A Future API for Parallel and Distributed Processing using BatchJobs

Implementation of the Future API on top of the 'BatchJobs' package. This allows you to process futures, as defined by the 'future' package, in parallel out of the box, not only on your local machine or ad-hoc cluster of machines, but also via high-performance compute ('HPC') job schedulers such as 'LSF', 'OpenLava', 'Slurm', 'SGE', and 'TORQUE' / 'PBS', e.g. 'y <- future_lapply(files, FUN = process)'.


News

Package: future.BatchJobs

Version: 0.13.1 [2016-10-20] o GLOBALS: Now globals can be specified explicitly. o Added argument 'job.delay' to batchjobs_() futures for passing it as is to BatchJobs::submitJobs() used when launching futures. o Added argument 'label' to batchjobs_() futures which are reflected in the job name listed by schedulers. Because of limitation is BatchJobs, not all characters in the labels are support and are therefore dropped in the job names.

Version: 0.13.0 [2016-08-02] o Added argument 'resources' to batchjobs_*() functions for passing it to the BatchJobs template (as variable 'resources'). o ROBUSTNESS: value() now launches the future iff not already done. Added protection from launching a future more than once.

Version: 0.12.1 [2016-06-26] o Advicing against multicore BatchJobs futures, because there is a risk for long waiting times due to starvation. This is a limitation of the BatchJobs package. o BUG FIX: Multicore BatchJobs futures are not supported on Solaris Unix and falls back to local BatchJobs futures (as on Windows). This is a limitation of the BatchJobs package.

Version: 0.12.0 [2016-06-25] o Added predefined batchjobs_local(), batchjobs_interactive(), batchjobs_multicore(), batchjobs_lsf(), batchjobs_openlava(), batchjobs_sge(), batchjobs_slurm(), batchjobs_torque() and batchjobs_custom() futures. o Added nbrOfWorkers() for BatchJobs futures. o CLEANUP: Removed non-used completed(), failed() and expired() for BatchJobs objects. o CLEANUP: Now "Loading required package: BatchJobs [...]", which is outputted when the first BatchJobs future is created, is suppressed. o CLEANUP: Deprecated backend().
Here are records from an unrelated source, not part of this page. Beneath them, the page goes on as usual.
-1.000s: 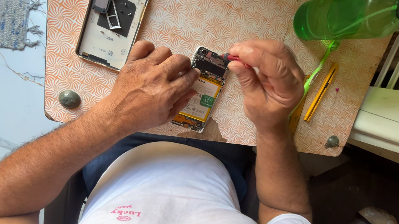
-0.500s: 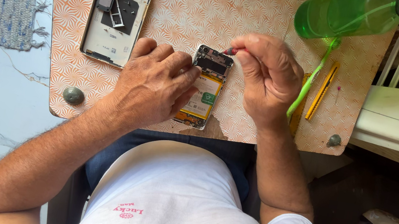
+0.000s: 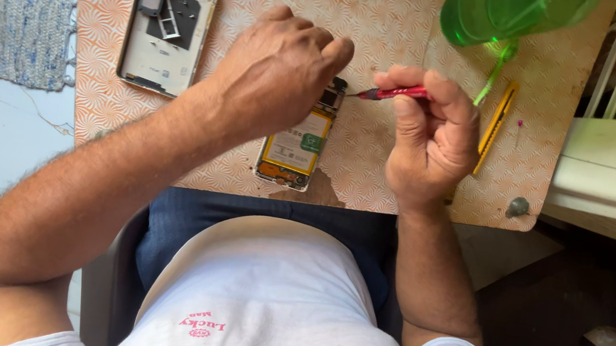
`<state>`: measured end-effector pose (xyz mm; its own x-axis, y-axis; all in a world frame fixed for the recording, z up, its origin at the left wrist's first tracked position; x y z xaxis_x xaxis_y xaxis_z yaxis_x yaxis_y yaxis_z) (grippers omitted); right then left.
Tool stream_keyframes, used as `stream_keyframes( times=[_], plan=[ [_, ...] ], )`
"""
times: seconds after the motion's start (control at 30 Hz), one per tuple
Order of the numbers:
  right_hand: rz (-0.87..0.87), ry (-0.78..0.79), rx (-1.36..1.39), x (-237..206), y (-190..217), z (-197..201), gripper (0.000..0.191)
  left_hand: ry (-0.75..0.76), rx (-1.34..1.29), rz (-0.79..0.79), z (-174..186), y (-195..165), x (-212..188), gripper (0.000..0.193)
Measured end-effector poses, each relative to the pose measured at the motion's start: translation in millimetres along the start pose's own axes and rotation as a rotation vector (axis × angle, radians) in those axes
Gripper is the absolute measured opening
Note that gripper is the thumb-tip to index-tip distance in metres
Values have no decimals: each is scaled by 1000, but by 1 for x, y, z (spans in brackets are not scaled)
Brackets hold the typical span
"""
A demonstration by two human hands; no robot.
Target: The person uses a red screwdriver to remove screws from the back of a disassembled smartphone and places them into the phone's back cover. The person then uses a yellow plastic pry tool to lift a component near the top of the phone chassis.
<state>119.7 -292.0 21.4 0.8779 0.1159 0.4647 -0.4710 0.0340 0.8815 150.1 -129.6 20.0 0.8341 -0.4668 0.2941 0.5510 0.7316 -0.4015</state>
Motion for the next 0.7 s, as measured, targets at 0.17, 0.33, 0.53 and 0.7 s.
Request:
stream_keyframes(
  times=[0.17,0.33,0.53,0.7],
  plan=[
    [-49,1,81,-16,-5,12,35,90,46,-2,-17,-7,8,19],
    [-29,44,66,-24,-1,8,33,138,156,-76,-23,-22,14,19],
    [35,110,-12,-27,13,-5,26,172,196,-131,-28,-32,19,29],
    [66,117,-44,-30,18,-9,25,165,128,-96,-31,-31,20,29]
  ],
)
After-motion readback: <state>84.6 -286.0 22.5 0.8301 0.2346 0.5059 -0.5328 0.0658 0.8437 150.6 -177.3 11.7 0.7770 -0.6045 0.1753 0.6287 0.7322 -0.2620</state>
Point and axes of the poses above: each hand's wrist, its own x-axis towards the middle knuckle, its own z-axis out of the back of the hand, y = z × x, the point moved 9 cm from there along x, towards the middle knuckle, and after that the axes turned 4 degrees about -y, right-handed, at the moved point
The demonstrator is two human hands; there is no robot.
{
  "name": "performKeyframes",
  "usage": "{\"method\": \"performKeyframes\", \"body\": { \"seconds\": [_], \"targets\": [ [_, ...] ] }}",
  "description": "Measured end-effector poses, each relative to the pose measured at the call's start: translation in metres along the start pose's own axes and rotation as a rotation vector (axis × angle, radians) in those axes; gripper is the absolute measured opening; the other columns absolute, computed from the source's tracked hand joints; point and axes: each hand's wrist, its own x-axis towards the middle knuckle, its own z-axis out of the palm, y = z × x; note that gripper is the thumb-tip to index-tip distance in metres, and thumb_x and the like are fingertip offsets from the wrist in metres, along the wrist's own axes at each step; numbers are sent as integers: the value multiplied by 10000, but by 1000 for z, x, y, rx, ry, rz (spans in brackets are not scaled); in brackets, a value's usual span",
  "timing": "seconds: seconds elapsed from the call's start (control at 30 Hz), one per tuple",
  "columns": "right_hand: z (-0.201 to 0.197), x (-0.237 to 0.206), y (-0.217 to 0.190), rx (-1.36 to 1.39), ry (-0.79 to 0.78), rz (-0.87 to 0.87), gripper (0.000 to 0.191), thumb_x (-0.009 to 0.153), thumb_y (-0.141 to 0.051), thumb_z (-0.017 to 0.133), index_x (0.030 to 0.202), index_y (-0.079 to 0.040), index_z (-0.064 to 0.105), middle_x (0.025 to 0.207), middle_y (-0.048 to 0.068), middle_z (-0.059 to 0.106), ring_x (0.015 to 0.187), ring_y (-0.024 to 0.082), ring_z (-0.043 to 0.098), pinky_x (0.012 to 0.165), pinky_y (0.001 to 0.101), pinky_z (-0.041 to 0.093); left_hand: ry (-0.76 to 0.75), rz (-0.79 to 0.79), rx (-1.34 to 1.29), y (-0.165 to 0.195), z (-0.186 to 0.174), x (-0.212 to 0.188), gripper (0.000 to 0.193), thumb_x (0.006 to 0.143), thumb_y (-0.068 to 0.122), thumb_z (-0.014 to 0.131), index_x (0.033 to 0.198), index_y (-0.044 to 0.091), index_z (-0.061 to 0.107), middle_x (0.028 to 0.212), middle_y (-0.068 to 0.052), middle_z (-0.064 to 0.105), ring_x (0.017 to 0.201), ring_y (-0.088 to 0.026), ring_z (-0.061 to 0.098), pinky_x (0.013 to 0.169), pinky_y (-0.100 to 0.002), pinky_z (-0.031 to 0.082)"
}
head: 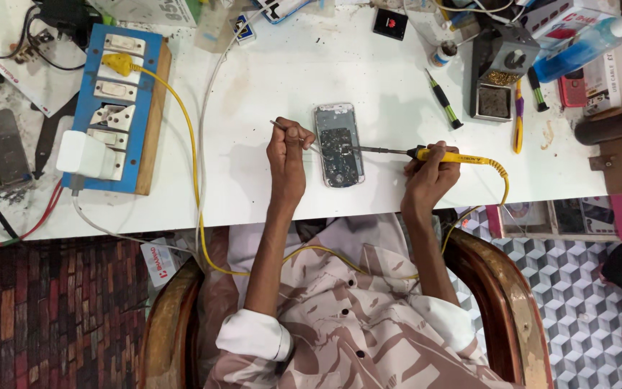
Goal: The person uses a soldering iron and tweezers to work on a disassembled mobile phone circuit board. They repeatedly apply heat to various points on the board while holding components with tweezers. The phone remains open on the workbench throughout the clip.
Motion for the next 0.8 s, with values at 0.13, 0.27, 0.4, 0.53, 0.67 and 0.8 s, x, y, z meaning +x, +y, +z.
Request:
{"method": "performKeyframes", "body": {
  "seconds": [0.13,0.27,0.4,0.53,0.67,0.8],
  "targets": [
    [0,-1,-2,-37,8,-10,277,1144,-239,471,949,-43,469,656,39,510,467,102,475,412,255,368,-1,-2,57,1,0,0,383,1150,414,418,974,75,448,809,-11,473,778,-109,471,792,-288,449],
    [1,-3,-4,-48,36,-10,268,1138,-226,477,942,-42,482,678,37,517,490,100,489,447,255,410,3,-4,66,2,0,0,392,1147,427,411,978,76,451,805,-11,483,777,-107,467,783,-285,438],
    [1,-6,-6,-67,36,-59,274,1147,-221,471,935,-48,467,688,37,525,513,95,495,472,255,432,10,-6,53,2,1,-1,390,1143,427,418,986,72,451,807,-13,488,784,-108,465,783,-282,432],
    [-2,-7,-5,-58,37,-104,254,1155,-221,460,971,-47,462,698,38,512,519,97,483,484,251,415,15,-1,47,0,1,0,386,1146,424,425,986,73,447,813,-15,491,789,-112,468,789,-281,431],
    [-4,-9,-3,-32,27,-123,249,1160,-235,455,999,-45,465,728,39,509,533,100,483,497,255,419,10,10,22,-1,1,1,378,1150,415,426,994,72,454,815,-14,478,790,-112,462,802,-283,439],
    [-4,-2,-3,105,-2,-43,267,1148,-254,475,981,-46,456,711,39,509,510,109,495,483,261,422,19,16,25,-2,1,2,368,1154,400,426,993,70,455,808,-14,479,788,-110,461,799,-285,439]
  ]
}}
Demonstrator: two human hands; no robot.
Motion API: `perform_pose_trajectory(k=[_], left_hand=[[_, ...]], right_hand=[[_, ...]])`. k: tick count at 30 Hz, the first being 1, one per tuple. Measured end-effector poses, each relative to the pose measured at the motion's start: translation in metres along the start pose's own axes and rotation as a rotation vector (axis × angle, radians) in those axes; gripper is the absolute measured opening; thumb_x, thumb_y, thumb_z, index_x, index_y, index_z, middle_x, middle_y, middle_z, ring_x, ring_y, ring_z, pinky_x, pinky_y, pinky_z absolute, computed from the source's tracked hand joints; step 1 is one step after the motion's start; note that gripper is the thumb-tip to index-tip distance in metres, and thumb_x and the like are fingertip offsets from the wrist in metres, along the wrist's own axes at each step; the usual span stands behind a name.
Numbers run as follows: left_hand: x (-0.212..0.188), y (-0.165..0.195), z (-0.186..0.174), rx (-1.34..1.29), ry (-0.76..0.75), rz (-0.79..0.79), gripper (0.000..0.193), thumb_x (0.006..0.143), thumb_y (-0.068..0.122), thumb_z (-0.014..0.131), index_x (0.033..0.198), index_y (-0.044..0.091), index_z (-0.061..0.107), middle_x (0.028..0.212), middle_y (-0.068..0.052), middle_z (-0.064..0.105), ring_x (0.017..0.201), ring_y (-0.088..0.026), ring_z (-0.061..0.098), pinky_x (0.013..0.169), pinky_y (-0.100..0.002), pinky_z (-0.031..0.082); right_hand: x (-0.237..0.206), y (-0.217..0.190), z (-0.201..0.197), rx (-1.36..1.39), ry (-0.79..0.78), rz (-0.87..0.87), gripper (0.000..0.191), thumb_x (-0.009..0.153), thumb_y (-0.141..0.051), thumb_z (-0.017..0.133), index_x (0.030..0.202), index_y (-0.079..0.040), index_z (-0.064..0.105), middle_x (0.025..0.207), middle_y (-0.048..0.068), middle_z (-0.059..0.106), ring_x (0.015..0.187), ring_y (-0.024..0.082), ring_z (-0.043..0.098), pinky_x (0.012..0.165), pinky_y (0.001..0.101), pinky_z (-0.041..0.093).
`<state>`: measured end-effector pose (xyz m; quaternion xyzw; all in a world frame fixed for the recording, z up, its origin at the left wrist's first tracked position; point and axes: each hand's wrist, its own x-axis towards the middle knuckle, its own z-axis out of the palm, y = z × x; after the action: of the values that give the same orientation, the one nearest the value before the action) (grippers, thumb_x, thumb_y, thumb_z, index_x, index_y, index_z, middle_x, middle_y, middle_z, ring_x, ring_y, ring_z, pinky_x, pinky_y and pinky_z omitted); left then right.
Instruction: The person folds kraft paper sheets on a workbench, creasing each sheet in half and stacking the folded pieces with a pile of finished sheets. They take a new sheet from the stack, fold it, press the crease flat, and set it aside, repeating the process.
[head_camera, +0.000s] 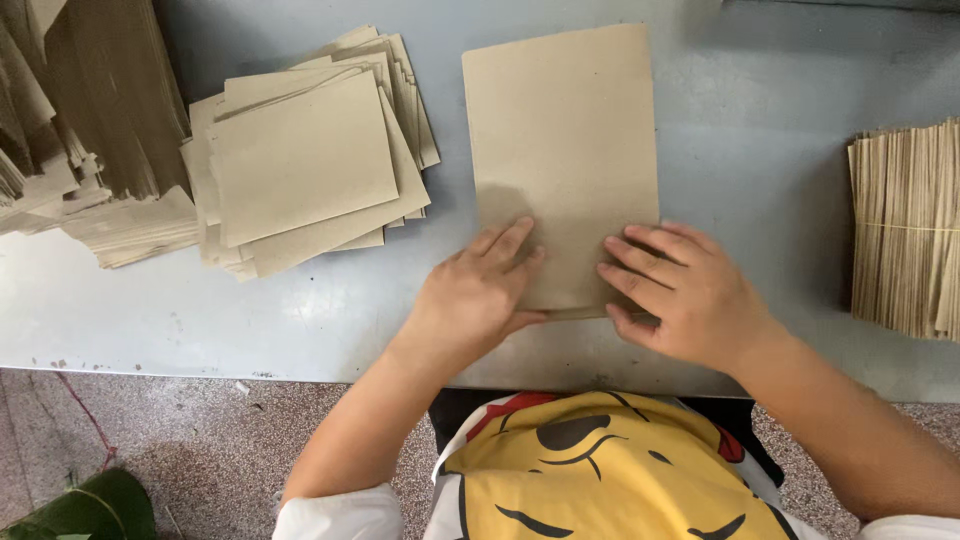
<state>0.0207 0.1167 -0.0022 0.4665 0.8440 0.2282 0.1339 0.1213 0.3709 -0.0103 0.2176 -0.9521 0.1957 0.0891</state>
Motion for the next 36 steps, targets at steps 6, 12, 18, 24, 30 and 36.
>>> perform_pose_trajectory(k=[6,12,18,24,30,36], left_hand=[[0.001,-0.021,-0.006,-0.188,0.147,0.046,0.031,0.072,0.014,0.082,0.103,0.012,0.078,0.134,-0.014,0.067,0.121,-0.034,0.064,0.099,-0.041,0.053],[-0.002,-0.02,-0.005,-0.252,0.157,0.023,0.027,0.079,0.014,0.083,0.105,0.014,0.076,0.131,-0.01,0.069,0.123,-0.032,0.065,0.101,-0.04,0.054],[-0.001,-0.034,0.007,-0.079,0.322,0.034,0.037,0.075,0.023,0.086,0.106,0.009,0.072,0.129,-0.012,0.068,0.121,-0.037,0.061,0.099,-0.047,0.049],[0.021,-0.052,0.019,-0.186,0.441,-0.195,0.032,0.092,0.029,0.083,0.11,0.008,0.067,0.109,-0.014,0.073,0.089,-0.032,0.071,0.078,-0.04,0.058],[0.041,-0.045,0.017,-0.372,0.513,-0.391,0.079,0.086,0.029,0.082,0.15,0.005,0.04,0.075,-0.006,0.07,0.062,-0.025,0.068,0.062,-0.037,0.054],[0.03,-0.027,0.024,-0.295,0.569,-0.369,0.025,0.089,0.017,0.082,0.113,0.016,0.076,0.082,-0.007,0.071,0.071,-0.02,0.07,0.066,-0.033,0.056]], right_hand=[[-0.01,0.008,0.004,0.032,-0.008,0.043,0.038,0.078,-0.027,0.08,0.112,-0.011,0.075,0.125,0.007,0.072,0.122,0.024,0.065,0.117,0.0497,0.037],[-0.022,0.026,0.008,0.099,-0.085,0.075,0.035,0.081,-0.03,0.079,0.113,-0.017,0.075,0.127,0.003,0.073,0.123,0.017,0.066,0.117,0.0471,0.038],[-0.008,0.038,0.008,0.361,-0.009,0.276,0.023,0.088,-0.02,0.077,0.111,-0.022,0.076,0.121,-0.004,0.075,0.12,0.012,0.07,0.122,0.0411,0.04],[0.017,0.073,0.009,0.138,0.059,0.193,0.039,0.077,-0.034,0.077,0.104,-0.006,0.075,0.107,0.012,0.071,0.102,0.035,0.063,0.09,0.0436,0.049],[0.024,0.078,0.031,0.614,0.121,0.834,0.028,0.109,-0.026,0.073,0.097,-0.002,0.067,0.079,0.007,0.06,0.072,0.013,0.048,0.063,0.0297,0.042],[0.01,0.045,0.029,0.486,0.352,0.645,0.024,0.102,-0.021,0.075,0.106,0.001,0.064,0.093,0.004,0.064,0.079,0.011,0.057,0.072,0.0263,0.048]])
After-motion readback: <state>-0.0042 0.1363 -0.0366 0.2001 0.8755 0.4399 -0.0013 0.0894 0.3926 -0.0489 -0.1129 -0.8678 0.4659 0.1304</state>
Version: 0.11.0 [2016-05-16] o Add package vignette. o Now BatchJobsFutureError extends FutureError. o WORKAROUND: The BatchJobs multicore cluster functions are designed to give some leeway for other processes on the local machine. Unfortunately, this may result in endless or extremeley long waiting for free resources before BatchJobs multicore jobs can be submitted. One reason is that BatchJobs tries to keep the average CPU load below a threshold that is calculated based on the number of cores. Unfortunately, this can result in starvation due to other processes, especially if the number of cores on the machine is small and/or if mc.cores is set to a small number. Because of this, we disable this mechanism (by using BatchJobs parameter max.load=+Inf). o backend("multicore=1") or other multicore specifications that result in single-core processing will use backend("local") instead. o BUG FIX: backend("multicore-3") was interpreted as backend("multicore").

Version: 0.10.0 [2016-05-03] o Now the BatchJobsFutureError records the captured BatchJobs output to further simplify post mortem troubleshooting. o Now delete() for BatchJobsFuture will not remove the BatchJobs registry files if the BatchJobs has status 'error' or 'expired' and (new) option 'future.delete' is not set to FALSE (which it is if running in interactive mode). The new setup is useful for troubleshooting failed BatchJobs futures in non-interactive R sessions, which otherwise would be cleaned out when the R session terminates (due to garbage collection calling delete()). o BUG FIX: resolved() on a BatchJobs future could return FALSE even after value() was called. Added package test.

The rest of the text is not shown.